Like this cold running through me that won’t stop, and I think about Camilla, and what if that feeling is right?
What if something bad happened that night?
What if it’s still happening? How would we ever know?
It’s not for us anymore. The moms. Just the fathers and church leaders and the girls while we sit at home with whatever these memories or dreams are.
” Her voice broke as she folded into herself. So small. Like a child.
Her hands scrabbled at her thighs and the bodysuit she wore, but the material was strong. Expensive. Tearing it would require a strength not even Pilates could grant.
“These fucking scars,” she said. “My father said I was dizzy. Hadn’t eaten all day to make sure the dress fit. That I fainted that night, but I would remember that, wouldn’t I? Something like that?”

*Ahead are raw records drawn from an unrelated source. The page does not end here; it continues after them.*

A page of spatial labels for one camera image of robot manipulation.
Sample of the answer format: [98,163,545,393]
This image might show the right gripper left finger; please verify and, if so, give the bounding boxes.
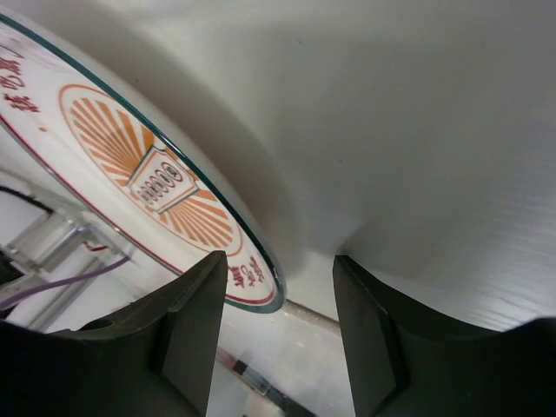
[1,251,228,416]

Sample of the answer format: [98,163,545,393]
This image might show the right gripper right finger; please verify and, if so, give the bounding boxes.
[333,255,555,416]

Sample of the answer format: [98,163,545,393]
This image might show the glass plate orange sunburst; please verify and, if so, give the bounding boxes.
[1,12,286,314]

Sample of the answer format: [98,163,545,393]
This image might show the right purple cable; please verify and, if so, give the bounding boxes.
[0,254,131,308]

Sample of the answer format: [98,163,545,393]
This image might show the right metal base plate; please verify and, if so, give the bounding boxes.
[1,210,111,289]

“Of course you would.” Vera scooted closer to Ada and put her arms around her. “Of course.”
The fear her mother described seemed to bloat outward like an infection. It wrapped sharp fingers around Camilla’s heart and squeezed.
She shrank backward into the hallway, not wanting to see her lovely, perfect mother broken in such a way.
She didn’t want to wonder if her mother’s memory of her own Purity Ball was accurate or a childish misinterpretation.
The Purity Ball was just another sermon.
A ritual wrapped in silk and gold, sure, but there was nothing insidious about it. Nothing that would inspire this fear.
Her mother’s voice dropped to a whisper, but Camilla could hear her all the same.
“And that sound. Running under the laughter. Horrible. Wet. Like someone eating.”